- Born: 1960 (age 65–66) Mandalay, Myanmar
- Occupations: Painter, poet
- Spouse: Chan Aye

= Phyu Mon =

Burmese artist

Phyu Mon is a Burmese writer, photographer, performance artist, and painter. She is also known for being very much gender-aware.

Mon is best known as a leading digital artist and has participated in art exhibitions in many countries such as Italy, Japan, Philippines, Indonesia, Korea, Hong Kong, Singapore and France.

== Biography ==

Phyu Mon was born in 1960 in Mandalay, Myanmar. She graduated from Mandalay University with B.A. in Literature. From 1978 to 1979, she studied painting under the Master artist U Ba Thaw.

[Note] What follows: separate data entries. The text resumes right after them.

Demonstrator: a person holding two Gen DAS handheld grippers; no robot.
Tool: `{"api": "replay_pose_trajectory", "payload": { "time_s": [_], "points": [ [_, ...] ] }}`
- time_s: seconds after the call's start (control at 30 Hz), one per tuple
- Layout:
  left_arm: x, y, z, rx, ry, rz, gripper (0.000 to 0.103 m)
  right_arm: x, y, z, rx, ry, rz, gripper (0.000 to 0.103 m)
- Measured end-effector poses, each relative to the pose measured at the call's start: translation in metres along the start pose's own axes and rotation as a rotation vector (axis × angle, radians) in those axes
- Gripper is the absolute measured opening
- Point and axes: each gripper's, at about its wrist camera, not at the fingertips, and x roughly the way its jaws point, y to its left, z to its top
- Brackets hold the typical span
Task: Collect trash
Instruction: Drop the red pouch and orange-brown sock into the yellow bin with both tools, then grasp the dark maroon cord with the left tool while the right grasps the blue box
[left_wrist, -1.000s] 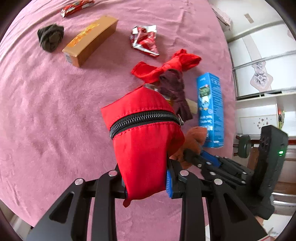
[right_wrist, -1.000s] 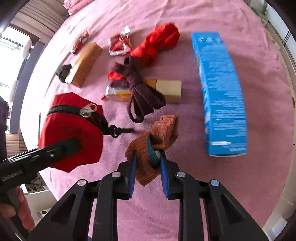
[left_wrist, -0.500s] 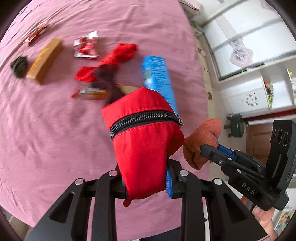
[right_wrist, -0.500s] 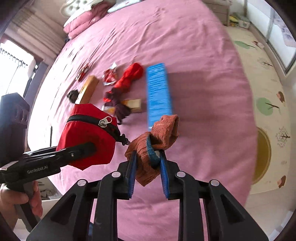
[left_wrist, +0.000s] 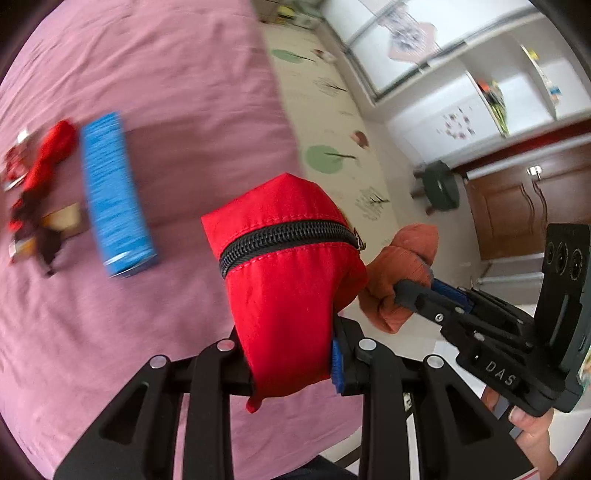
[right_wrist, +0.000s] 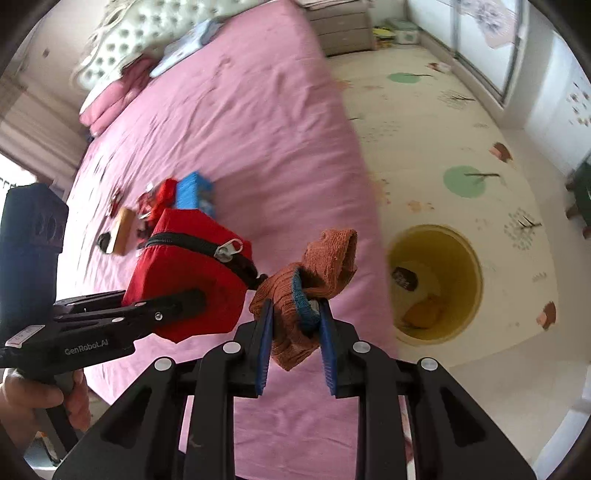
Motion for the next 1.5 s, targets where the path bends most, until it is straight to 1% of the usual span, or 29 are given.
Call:
{"api": "replay_pose_trajectory", "payload": {
  "time_s": [0.2, 0.33, 0.57, 0.7, 0.73, 0.77, 0.8, 0.83, 0.87, 0.9, 1.03, 1.2, 1.37, 1.5],
  "points": [
    [0.043, -0.053, 0.02, 0.077, 0.053, -0.018, 0.028, -0.014, -0.056, -0.005, 0.078, -0.014, -0.029, 0.023],
    [0.068, -0.077, 0.03, 0.11, 0.09, -0.021, 0.028, -0.02, -0.09, -0.007, 0.128, -0.021, -0.043, 0.023],
    [0.106, -0.109, 0.047, 0.157, 0.141, -0.018, 0.028, -0.019, -0.14, -0.007, 0.202, -0.028, -0.069, 0.023],
    [0.124, -0.124, 0.056, 0.185, 0.161, -0.041, 0.028, -0.016, -0.164, -0.003, 0.247, -0.027, -0.068, 0.024],
    [0.126, -0.127, 0.058, 0.193, 0.164, -0.042, 0.028, -0.016, -0.168, -0.002, 0.255, -0.026, -0.071, 0.027],
    [0.128, -0.13, 0.06, 0.205, 0.166, -0.044, 0.03, -0.017, -0.171, -0.001, 0.264, -0.027, -0.071, 0.03],
    [0.13, -0.133, 0.063, 0.221, 0.164, -0.042, 0.037, -0.019, -0.177, 0.0, 0.278, -0.037, -0.078, 0.031],
    [0.131, -0.134, 0.065, 0.232, 0.154, -0.029, 0.044, -0.022, -0.183, 0.001, 0.293, -0.049, -0.086, 0.04],
    [0.13, -0.136, 0.068, 0.239, 0.141, -0.023, 0.063, -0.026, -0.189, 0.001, 0.311, -0.061, -0.094, 0.047],
    [0.13, -0.137, 0.071, 0.239, 0.13, -0.021, 0.07, -0.028, -0.193, 0.002, 0.322, -0.07, -0.101, 0.047],
    [0.124, -0.134, 0.078, 0.246, 0.107, 0.01, 0.07, -0.036, -0.203, 0.0, 0.351, -0.092, -0.114, 0.047],
    [0.11, -0.124, 0.076, 0.256, 0.092, 0.044, 0.07, -0.039, -0.196, 0.001, 0.342, -0.097, -0.107, 0.047],
    [0.092, -0.113, 0.071, 0.248, 0.074, 0.057, 0.07, -0.038, -0.171, 0.01, 0.292, -0.092, -0.082, 0.047],
    [0.071, -0.095, 0.065, 0.22, 0.047, 0.065, 0.07, -0.035, -0.137, 0.019, 0.231, -0.088, -0.054, 0.047]
  ]
}}
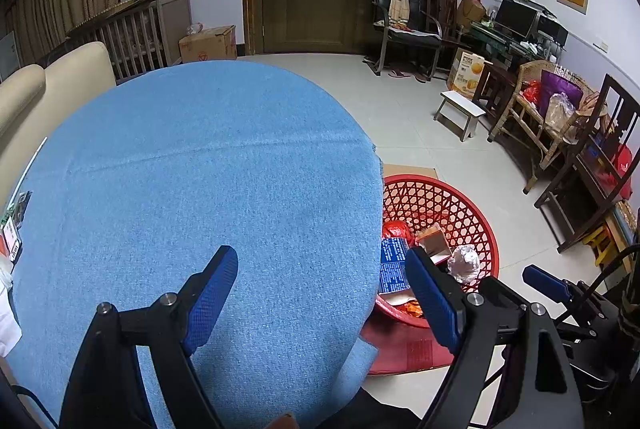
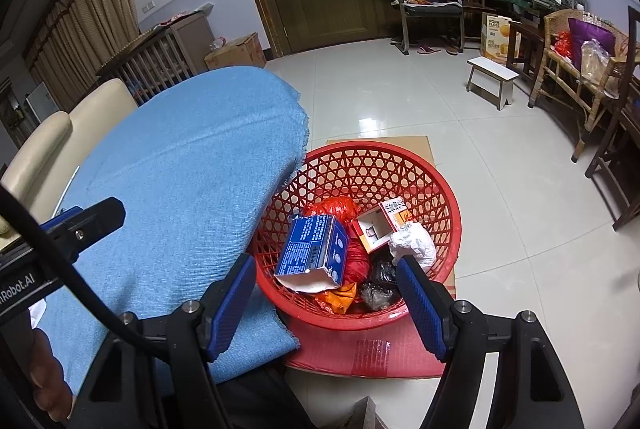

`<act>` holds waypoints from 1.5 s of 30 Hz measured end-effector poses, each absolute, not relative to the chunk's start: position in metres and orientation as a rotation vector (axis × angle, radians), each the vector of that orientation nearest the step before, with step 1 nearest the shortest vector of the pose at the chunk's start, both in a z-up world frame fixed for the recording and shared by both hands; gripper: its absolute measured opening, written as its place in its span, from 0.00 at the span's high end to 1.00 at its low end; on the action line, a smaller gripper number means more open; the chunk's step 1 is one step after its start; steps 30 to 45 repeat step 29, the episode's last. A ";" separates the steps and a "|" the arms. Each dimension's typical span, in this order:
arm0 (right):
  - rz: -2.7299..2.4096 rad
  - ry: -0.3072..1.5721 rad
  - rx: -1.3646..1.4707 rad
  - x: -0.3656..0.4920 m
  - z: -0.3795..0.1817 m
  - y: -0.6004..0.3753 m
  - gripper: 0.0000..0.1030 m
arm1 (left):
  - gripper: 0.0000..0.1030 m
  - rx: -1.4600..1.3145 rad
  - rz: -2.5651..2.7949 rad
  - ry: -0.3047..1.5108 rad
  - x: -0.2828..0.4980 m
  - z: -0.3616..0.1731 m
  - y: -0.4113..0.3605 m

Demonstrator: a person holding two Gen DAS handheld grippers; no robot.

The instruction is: Collect trash

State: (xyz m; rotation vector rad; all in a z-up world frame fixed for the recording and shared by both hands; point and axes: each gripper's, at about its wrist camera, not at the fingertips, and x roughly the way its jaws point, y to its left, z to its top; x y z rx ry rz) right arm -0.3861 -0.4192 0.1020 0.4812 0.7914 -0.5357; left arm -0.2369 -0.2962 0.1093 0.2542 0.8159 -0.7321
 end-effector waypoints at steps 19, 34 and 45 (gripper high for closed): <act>-0.538 0.795 0.480 -0.386 0.102 -0.418 0.26 | 0.17 0.244 -0.745 0.821 -0.237 0.110 -0.294; -0.535 0.798 0.477 -0.385 0.103 -0.417 0.26 | 0.17 0.215 -0.801 0.828 -0.237 0.111 -0.293; -0.535 0.798 0.477 -0.385 0.103 -0.417 0.26 | 0.17 0.215 -0.801 0.828 -0.237 0.111 -0.293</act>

From 1989 to 1995, together with her husband, Phyu Mon started an embroidery company. At the same time, she continued her passion for story-writing and drawing.

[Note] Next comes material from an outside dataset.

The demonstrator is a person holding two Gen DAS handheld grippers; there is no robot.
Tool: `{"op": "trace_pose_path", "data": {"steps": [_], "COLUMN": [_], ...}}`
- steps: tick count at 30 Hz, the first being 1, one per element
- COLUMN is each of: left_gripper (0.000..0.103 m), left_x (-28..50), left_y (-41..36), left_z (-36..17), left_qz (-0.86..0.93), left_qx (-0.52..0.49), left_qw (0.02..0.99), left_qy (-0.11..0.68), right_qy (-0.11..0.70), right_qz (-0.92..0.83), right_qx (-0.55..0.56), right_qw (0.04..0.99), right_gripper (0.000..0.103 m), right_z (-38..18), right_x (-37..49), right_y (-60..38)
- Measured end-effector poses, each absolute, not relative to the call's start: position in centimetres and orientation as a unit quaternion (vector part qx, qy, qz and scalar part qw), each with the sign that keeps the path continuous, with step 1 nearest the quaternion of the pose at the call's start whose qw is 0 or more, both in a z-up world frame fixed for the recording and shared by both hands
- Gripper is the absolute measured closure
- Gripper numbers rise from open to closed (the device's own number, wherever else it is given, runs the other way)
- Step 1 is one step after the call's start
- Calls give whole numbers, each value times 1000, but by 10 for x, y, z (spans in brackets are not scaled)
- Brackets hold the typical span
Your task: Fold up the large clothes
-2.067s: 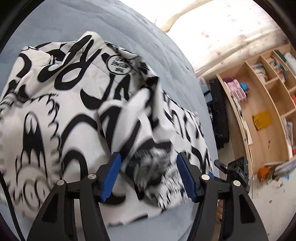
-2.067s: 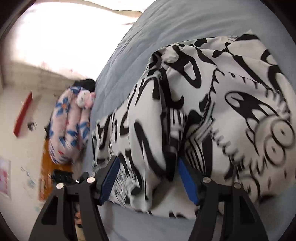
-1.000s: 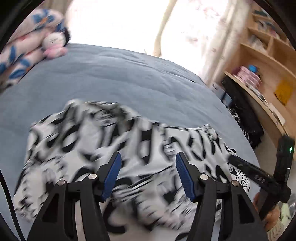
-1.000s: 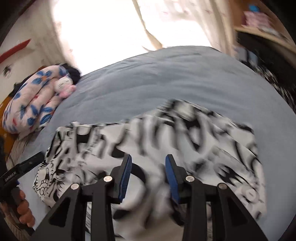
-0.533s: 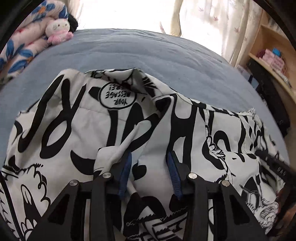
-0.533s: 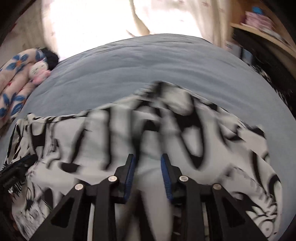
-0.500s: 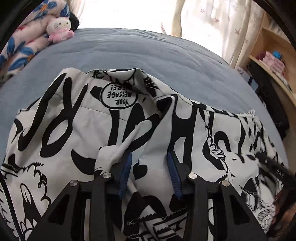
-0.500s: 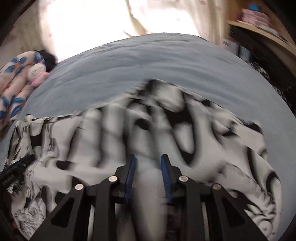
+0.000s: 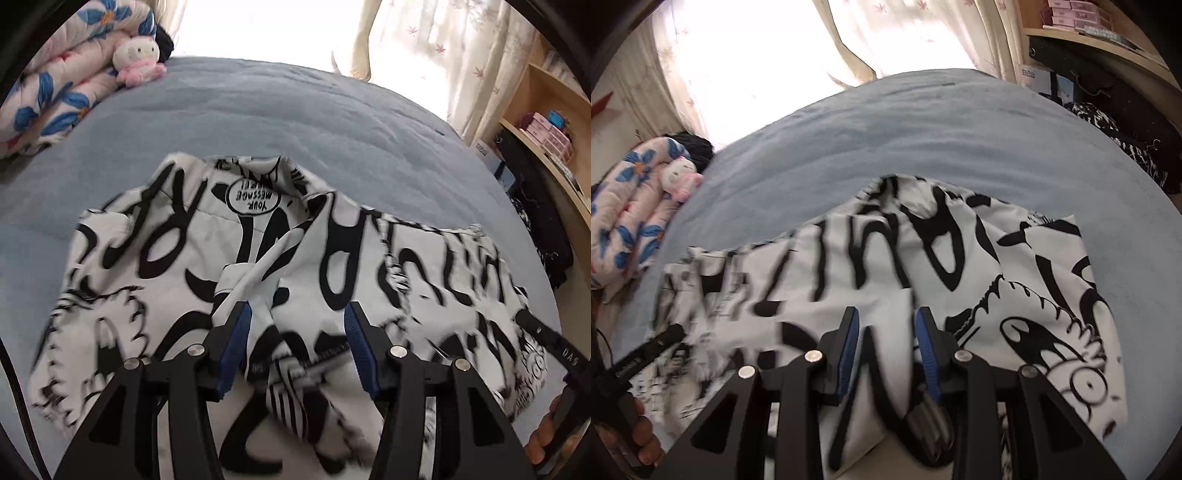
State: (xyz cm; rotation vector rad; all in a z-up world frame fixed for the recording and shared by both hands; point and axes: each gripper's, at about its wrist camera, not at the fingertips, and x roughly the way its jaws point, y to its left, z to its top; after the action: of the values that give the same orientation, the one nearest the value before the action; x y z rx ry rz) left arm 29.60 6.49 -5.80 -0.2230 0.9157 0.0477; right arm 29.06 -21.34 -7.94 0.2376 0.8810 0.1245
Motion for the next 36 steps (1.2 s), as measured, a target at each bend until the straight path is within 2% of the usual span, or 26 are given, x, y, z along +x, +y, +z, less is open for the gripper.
{"op": "trace_pose_path", "data": {"steps": [9,13,18,21,24,30,36], "left_gripper": [47,42,41,41,37,36,36], "left_x": [225,183,138,116,99,85,88], "left_y": [49,51,54,56,61,70,94], "left_z": [15,44,62,65,61,31,-24], "left_qz": [24,25,21,19,19,27,16], "left_qx": [-72,-72,-77,-75,-73,-77,-124], "left_qw": [905,909,910,911,910,898,874], "left_qy": [417,409,407,405,407,432,469], "right_qy": [361,331,295,270,253,266,269], "right_qz": [93,95,106,107,102,91,55], "right_qx": [92,61,36,12,-14,-20,6], "right_qw": [923,937,949,957,962,960,962], "right_gripper": [70,60,53,43,32,31,31], "right_z": [18,58,97,113,113,73,14], "right_x": [222,180,127,94,73,61,61], "right_y": [-202,-192,-184,-176,-167,-149,-144]}}
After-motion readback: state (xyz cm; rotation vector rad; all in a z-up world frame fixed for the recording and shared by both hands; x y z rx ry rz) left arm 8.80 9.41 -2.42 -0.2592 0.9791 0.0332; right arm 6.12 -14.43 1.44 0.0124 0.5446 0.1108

In 1981, she published her first short story, which was featured in the annual "University" magazine. Later on, in July 1986, another short story, "Suffering", was shown in Dagon magazine.

In 1997, she started performance art in Mandalay. In 2000, she collaborated with Japanese artist Seiji Shimoda.

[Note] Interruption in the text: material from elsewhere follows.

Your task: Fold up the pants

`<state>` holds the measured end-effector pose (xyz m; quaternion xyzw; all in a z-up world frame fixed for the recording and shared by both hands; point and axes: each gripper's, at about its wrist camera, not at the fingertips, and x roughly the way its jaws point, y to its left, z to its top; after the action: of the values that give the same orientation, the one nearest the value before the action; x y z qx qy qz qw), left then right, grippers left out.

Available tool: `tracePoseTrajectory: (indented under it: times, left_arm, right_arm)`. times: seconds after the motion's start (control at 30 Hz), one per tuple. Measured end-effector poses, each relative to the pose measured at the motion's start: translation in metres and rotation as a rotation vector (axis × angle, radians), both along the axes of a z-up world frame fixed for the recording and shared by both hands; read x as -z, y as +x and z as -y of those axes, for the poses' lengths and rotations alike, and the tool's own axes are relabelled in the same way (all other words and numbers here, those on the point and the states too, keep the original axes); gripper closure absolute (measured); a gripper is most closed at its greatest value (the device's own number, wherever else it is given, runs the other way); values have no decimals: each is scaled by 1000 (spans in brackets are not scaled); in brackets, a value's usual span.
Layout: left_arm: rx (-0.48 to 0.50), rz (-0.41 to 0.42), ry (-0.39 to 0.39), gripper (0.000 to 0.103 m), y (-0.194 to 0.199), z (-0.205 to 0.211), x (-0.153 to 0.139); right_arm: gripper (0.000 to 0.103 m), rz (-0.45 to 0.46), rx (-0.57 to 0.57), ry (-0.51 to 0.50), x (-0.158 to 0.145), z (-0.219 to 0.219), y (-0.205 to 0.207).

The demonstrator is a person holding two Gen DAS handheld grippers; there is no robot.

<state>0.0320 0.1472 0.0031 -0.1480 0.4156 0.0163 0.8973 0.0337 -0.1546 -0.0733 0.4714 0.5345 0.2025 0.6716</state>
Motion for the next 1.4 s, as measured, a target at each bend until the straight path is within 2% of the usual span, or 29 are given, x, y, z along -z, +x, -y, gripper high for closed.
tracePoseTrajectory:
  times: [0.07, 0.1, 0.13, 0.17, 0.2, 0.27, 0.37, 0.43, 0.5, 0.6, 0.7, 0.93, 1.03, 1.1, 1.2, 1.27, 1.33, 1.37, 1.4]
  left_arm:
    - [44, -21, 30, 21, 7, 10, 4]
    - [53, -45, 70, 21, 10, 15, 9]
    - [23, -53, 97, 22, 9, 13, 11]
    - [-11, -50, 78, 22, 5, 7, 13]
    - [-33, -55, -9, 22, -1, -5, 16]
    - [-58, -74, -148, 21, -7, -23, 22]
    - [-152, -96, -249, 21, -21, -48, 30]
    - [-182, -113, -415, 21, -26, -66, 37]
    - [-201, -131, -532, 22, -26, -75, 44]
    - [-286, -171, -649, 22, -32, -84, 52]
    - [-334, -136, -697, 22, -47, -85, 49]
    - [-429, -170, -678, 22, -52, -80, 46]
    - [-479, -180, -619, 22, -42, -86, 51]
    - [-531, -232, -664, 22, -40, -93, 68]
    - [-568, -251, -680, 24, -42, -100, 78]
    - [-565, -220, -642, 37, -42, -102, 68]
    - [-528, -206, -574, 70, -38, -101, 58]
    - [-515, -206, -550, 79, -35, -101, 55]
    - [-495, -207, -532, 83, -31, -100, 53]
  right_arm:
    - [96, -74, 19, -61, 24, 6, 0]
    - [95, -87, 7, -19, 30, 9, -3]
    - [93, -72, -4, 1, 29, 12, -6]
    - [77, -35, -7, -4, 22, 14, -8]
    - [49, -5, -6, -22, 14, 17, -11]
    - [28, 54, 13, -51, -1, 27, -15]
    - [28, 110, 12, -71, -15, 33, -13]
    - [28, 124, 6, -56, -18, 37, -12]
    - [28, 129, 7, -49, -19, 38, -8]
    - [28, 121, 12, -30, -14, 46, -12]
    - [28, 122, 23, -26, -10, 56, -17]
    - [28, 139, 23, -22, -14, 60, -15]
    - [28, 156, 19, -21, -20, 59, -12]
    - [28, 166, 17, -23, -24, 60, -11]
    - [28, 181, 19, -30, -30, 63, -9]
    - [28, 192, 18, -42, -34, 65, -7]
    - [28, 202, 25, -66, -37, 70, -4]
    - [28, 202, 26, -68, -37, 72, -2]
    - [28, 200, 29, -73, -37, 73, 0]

Under Pekka Niskanen, she studied film art from the High Tech Training School of Finland in 2005. She screened her film Blend the World in 2007 in Denmark.

In 2013, Phyu Mon studied video and film production through a program from the High Tech Training School of Finland. In 2014, she received her diploma from the National University of Culture and Art.

In 2017, she showed Blooming Sound at the Wathann Film Festival. Her films were also screened abroad, in Japan, Indonesia, Philippines and Thailand.

==Selected exhibitions==
- Hope – T.H.E.O. Arts Professionals, Singapore, 2013
- Dream Lands – Asia Fine Art Limited, Hong Kong, SAR, 2012

===Group exhibitions===
- Beyond Burma, Bangkok, 2012
- One Hundred Years International Days, Hong Kong, 2011
- Magnetic Power, Seoul, 2009
- Aye Ko, Aung Myint, Nyein Chan Su, Burma – Speaking Alone, Bangkok, 2009
- Myanmar Contemporary Art Festival, Landon, 2010
- Multimedia Art festival, Yangon, 2010
- Blend the World, Copenhagen, 2010
- Blue Wind Contemporary art Exhibition, Yangon, 2009
- We are Burma, Berkeley, USA, 2009

==Personal life==
Phyu Mon married artist Chan Aye in 1985.